Jakarta – In a world grappling with the dual challenges of climate change and economic instability, a recent report sheds light on the urgent need for increased environmental investment in emerging markets and developing economies (EMDEs), which are currently hindered by a vicious cycle of extreme weather, financial instability, unsustainable debt levels, and high capital costs.

This research underscores the global community’s critical juncture: the need to reconcile fiscal constraints with the pressing imperative of environmental investment. Authored by Rebecca Ray and B. Alexander Simmons and published by Boston University’s Global Development Policy Center, the report titled “Now or Never: Mobilizing Capital for Climate and Conservation in a Debt-Constrained World” offers a comprehensive analysis of the fiscal landscape faced by 108 EMDEs, juxtaposing their ability to mobilise foreign capital against the backdrop of their significant environmental investment needs up to the year 2030.

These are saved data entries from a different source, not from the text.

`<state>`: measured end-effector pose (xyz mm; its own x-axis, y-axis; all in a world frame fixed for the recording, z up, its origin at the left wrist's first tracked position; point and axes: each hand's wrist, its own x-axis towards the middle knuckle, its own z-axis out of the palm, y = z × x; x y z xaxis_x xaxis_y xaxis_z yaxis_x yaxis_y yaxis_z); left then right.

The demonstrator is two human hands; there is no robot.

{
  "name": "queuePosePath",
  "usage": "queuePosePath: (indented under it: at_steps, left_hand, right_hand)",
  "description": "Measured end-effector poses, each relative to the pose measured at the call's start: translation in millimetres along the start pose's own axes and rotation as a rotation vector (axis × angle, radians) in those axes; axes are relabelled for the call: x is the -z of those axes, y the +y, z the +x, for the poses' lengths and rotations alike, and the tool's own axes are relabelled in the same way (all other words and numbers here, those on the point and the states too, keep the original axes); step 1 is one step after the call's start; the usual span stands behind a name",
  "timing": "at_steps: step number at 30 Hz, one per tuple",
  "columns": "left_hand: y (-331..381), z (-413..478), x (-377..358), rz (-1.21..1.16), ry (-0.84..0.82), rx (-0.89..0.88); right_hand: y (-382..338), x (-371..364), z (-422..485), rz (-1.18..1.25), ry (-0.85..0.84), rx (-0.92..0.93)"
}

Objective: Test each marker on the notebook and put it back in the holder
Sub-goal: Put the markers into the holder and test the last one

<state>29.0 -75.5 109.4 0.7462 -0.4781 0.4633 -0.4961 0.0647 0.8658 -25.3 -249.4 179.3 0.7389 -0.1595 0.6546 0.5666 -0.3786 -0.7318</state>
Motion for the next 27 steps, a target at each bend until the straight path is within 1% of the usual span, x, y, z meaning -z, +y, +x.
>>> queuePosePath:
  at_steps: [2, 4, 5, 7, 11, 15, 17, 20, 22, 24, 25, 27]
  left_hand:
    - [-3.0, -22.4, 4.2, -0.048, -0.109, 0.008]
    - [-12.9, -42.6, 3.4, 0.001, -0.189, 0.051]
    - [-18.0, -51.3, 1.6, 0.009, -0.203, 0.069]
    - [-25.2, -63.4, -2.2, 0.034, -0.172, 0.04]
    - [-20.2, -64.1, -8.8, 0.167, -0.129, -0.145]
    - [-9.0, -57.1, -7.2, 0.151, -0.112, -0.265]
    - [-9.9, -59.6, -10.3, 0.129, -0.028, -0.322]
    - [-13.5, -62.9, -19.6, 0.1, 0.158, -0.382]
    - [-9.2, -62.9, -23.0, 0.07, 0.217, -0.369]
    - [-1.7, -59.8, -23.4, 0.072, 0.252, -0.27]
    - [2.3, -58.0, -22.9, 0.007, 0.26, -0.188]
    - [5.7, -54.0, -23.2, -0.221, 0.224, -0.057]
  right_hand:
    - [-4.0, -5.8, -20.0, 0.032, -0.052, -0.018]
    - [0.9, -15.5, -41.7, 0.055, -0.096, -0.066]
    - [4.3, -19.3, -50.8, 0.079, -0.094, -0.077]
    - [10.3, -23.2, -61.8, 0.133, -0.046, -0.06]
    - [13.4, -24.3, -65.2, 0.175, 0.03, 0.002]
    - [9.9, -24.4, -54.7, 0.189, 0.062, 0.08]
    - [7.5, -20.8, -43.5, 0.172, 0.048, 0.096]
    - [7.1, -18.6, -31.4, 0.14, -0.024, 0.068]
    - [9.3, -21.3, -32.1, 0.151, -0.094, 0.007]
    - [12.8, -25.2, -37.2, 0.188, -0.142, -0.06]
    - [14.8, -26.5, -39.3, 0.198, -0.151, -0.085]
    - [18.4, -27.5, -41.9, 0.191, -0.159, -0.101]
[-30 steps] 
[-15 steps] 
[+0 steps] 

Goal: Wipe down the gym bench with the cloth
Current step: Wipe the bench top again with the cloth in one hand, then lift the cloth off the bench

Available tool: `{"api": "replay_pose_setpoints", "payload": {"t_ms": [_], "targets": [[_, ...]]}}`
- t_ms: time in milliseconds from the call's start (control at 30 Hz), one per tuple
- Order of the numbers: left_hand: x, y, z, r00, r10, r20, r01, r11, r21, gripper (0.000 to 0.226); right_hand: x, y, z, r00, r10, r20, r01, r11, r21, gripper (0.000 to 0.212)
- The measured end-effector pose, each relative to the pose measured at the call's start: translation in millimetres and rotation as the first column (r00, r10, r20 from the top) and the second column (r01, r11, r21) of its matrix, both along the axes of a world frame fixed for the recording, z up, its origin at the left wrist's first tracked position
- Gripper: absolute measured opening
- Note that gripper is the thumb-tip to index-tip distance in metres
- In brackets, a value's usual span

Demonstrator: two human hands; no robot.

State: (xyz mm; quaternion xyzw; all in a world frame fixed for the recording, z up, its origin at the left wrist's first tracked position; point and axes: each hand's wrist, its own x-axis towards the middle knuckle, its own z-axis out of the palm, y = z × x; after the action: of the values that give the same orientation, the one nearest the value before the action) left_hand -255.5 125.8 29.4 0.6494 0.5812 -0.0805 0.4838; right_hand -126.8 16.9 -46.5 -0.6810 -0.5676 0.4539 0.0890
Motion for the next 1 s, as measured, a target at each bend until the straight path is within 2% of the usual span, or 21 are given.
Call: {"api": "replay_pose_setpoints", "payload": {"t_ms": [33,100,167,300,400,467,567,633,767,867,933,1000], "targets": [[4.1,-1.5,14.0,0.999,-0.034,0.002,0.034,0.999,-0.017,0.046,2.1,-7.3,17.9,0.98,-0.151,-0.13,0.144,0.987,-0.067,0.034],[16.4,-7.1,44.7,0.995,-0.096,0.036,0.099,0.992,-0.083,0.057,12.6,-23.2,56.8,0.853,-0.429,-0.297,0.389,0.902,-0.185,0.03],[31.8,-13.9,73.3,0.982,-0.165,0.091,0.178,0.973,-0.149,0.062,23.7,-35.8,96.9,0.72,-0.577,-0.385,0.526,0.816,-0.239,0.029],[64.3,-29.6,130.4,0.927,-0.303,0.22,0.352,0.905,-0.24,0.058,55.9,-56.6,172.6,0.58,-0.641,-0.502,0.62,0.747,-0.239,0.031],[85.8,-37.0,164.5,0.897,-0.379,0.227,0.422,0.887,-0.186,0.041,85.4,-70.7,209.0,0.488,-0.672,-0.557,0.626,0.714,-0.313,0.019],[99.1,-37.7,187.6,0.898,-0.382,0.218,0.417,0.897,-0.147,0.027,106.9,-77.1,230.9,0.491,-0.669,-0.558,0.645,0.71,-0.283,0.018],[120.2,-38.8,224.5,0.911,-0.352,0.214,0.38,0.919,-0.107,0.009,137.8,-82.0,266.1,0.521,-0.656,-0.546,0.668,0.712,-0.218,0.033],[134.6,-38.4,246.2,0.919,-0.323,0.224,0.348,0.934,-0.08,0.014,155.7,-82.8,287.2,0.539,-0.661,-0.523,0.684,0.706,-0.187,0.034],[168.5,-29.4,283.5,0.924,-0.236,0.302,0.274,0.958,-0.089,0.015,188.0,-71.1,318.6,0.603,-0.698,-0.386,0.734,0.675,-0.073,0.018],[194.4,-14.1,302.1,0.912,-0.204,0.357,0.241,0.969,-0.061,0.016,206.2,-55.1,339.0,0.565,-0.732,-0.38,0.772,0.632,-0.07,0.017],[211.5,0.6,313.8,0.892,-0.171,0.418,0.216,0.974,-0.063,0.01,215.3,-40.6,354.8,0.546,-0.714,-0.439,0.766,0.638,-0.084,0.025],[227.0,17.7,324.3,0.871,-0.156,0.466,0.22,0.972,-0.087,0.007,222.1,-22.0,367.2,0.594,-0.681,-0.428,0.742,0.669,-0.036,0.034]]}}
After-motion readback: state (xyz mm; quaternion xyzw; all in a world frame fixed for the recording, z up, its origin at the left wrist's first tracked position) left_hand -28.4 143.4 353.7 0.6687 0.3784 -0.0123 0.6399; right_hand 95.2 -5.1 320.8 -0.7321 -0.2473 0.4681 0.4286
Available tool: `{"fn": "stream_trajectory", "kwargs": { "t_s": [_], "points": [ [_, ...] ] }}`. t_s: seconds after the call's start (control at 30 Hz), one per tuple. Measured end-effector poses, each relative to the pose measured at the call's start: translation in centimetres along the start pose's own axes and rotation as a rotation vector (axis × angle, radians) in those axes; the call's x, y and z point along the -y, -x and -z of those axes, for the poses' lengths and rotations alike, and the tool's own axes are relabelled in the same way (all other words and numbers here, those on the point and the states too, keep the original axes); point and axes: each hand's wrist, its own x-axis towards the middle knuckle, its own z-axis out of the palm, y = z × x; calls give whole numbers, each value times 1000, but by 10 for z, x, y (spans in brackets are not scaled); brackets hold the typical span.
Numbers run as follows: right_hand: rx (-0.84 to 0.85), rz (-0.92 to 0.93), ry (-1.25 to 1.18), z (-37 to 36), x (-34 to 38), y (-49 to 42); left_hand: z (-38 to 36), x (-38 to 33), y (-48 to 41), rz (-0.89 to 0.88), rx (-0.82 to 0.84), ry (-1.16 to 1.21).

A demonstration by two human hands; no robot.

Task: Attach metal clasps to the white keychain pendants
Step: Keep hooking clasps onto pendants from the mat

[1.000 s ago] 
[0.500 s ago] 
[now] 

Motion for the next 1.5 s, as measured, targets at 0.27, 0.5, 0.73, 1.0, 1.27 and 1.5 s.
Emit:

The report categorises these countries based on their fiscal health into three distinct groups: those under debt stress, those facing capital market constraints, and those with access to capital markets. A staggering 95 countries face debt stress or prohibitive capital costs, significantly limiting their capacity to attract foreign capital necessary for their environmental investment goals. Among these, 91 EMDEs have environmental investment needs or opportunities that surpass the global median in at least one of four key areas: climate change vulnerability, emission reduction targets under the Paris Agreement, and expanding protected areas on land and in coastal waters.

The report finds that 62 countries urgently need debt restructuring or are already undergoing this process. These nations bear the brunt of higher debt service burdens as a share of projected government revenue and exports, encompassing most of Africa and Oceania and countries from every global region. The report highlights that many countries are highly vulnerable to climate change, emphasising the dire need for new liquidity, substantial debt relief, and financing at very low costs.

Capital market constraints

An additional 33 countries, though not in immediate need of restructuring, are hampered by capital market constraints, where borrowing costs exceed growth projections, and sovereign bond ratings fall below “investment grade.” The report suggests that these countries require new liquidity and credit enhancements to secure financing that keeps their future debt sustainability intact.

The analysis makes it clear that immediate action is vital. For countries in debt distress, comprehensive debt relief is paramount. For those not in distress, reducing capital costs is crucial. The report advocates for a stepwise increase in liquidity and development finance levels and debt relief measures directly linked to climate and development investments as essential reforms to address this pressing issue. (nsh)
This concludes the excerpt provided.